**What is required:**
Each line of the records that holds the word "blue" should be copied out.

= = = =

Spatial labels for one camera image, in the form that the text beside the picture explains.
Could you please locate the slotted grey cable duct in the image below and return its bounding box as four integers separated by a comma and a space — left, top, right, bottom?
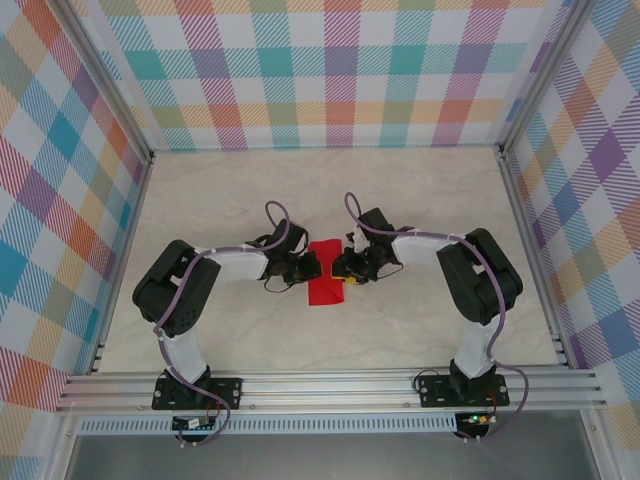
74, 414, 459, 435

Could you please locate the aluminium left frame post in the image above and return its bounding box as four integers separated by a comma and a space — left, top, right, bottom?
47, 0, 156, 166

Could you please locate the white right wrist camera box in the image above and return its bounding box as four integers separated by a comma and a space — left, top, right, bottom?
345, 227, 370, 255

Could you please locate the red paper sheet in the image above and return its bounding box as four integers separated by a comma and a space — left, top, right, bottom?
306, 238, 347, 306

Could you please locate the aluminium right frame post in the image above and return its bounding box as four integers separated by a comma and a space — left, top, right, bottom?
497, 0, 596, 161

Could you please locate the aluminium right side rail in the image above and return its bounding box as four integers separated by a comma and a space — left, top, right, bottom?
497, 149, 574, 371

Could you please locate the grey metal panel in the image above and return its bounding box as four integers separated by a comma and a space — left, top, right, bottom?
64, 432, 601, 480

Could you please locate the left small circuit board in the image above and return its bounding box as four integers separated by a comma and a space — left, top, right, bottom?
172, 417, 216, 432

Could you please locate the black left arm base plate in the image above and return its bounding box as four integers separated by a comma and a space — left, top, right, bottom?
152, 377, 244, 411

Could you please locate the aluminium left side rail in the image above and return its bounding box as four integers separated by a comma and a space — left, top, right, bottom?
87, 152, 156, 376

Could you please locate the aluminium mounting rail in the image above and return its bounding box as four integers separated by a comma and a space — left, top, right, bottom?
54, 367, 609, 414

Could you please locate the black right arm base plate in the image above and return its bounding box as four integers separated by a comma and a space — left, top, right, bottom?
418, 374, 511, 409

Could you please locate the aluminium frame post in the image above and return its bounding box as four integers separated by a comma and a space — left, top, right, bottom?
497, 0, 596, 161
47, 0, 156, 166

= = = =

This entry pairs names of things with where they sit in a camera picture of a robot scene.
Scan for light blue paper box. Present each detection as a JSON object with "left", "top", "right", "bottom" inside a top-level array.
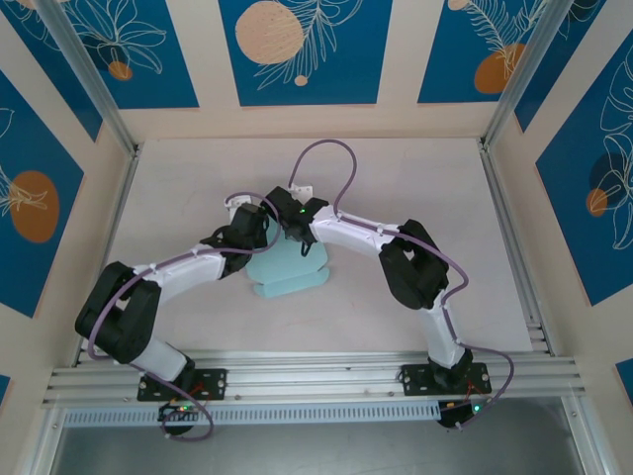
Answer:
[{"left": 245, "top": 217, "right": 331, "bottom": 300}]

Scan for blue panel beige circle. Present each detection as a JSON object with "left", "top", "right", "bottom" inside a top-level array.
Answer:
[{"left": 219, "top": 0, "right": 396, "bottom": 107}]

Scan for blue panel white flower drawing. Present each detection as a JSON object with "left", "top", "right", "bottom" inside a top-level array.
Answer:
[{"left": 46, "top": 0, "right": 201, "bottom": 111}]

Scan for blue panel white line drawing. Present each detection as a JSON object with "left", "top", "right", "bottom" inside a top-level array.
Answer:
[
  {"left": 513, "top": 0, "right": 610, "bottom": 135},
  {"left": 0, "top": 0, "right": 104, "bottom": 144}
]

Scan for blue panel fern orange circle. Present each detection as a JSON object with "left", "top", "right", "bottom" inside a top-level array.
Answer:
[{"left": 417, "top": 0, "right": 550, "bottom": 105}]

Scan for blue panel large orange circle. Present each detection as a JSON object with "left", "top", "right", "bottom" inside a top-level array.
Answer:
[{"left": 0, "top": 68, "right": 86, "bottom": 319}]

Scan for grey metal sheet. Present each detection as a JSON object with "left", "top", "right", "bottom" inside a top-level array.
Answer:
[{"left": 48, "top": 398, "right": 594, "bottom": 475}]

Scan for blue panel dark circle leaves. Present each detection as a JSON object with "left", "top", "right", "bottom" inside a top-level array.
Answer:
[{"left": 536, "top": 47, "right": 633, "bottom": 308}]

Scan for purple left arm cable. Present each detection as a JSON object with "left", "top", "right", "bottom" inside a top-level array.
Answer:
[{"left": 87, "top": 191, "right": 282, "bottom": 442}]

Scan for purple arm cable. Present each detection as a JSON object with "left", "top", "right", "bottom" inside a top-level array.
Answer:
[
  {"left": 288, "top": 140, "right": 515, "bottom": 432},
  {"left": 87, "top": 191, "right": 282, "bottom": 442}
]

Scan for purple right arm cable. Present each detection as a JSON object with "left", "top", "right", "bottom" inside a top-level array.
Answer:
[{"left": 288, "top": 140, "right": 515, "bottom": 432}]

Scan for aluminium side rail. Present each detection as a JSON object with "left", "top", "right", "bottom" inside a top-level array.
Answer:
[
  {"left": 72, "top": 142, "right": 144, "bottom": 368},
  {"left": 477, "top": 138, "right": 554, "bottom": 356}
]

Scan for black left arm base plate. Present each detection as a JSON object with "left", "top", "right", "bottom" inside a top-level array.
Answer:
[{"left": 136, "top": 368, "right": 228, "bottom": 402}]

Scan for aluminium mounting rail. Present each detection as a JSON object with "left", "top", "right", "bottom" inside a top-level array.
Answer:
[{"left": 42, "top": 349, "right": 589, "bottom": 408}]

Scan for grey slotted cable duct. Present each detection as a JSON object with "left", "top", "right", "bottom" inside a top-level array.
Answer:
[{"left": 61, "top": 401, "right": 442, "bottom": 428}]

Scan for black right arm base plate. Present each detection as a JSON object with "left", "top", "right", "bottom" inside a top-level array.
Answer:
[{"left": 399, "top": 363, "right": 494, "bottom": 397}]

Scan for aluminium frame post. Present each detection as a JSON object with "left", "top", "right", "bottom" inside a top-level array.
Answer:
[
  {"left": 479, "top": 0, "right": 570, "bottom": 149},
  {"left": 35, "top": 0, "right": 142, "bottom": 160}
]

= = = =

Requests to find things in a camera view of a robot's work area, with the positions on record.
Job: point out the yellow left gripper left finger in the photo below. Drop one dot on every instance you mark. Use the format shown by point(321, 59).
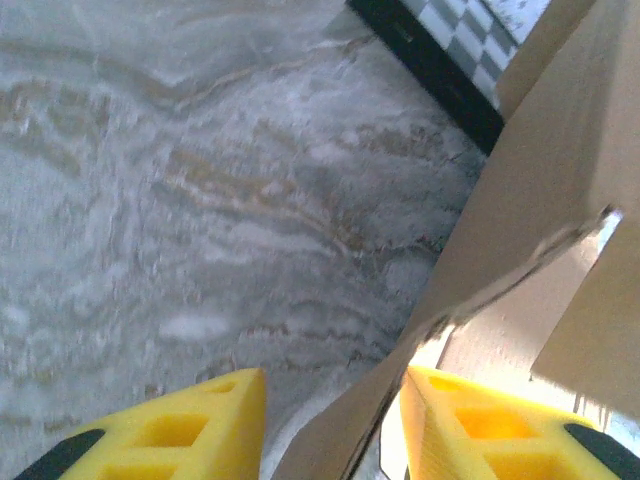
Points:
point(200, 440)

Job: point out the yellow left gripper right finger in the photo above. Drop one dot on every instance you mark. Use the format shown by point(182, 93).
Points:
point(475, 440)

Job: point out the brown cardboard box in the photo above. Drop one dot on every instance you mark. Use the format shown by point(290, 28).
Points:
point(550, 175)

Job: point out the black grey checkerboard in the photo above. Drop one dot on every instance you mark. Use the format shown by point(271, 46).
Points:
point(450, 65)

= = = =

**Expected answer:**
Scan for light blue paper box. Present each detection as a JSON object with "left", "top", "right", "bottom" inside a top-level array.
Scan for blue panel beige circle. Present each detection as a JSON object with "left", "top", "right", "bottom" inside a top-level array.
Scan for blue panel white flower drawing. Present each detection as a JSON object with "left", "top", "right", "bottom" inside a top-level array.
Scan for blue panel white line drawing. Present each detection as a JSON object with "left", "top", "right", "bottom" inside a top-level array.
Scan for blue panel fern orange circle. Present each detection as a JSON object with "left", "top", "right", "bottom" inside a top-level array.
Scan for blue panel large orange circle. Present each detection as a JSON object with "left", "top", "right", "bottom" inside a top-level array.
Scan for blue panel dark circle leaves. Present each detection as a JSON object with "left", "top", "right", "bottom" inside a top-level array.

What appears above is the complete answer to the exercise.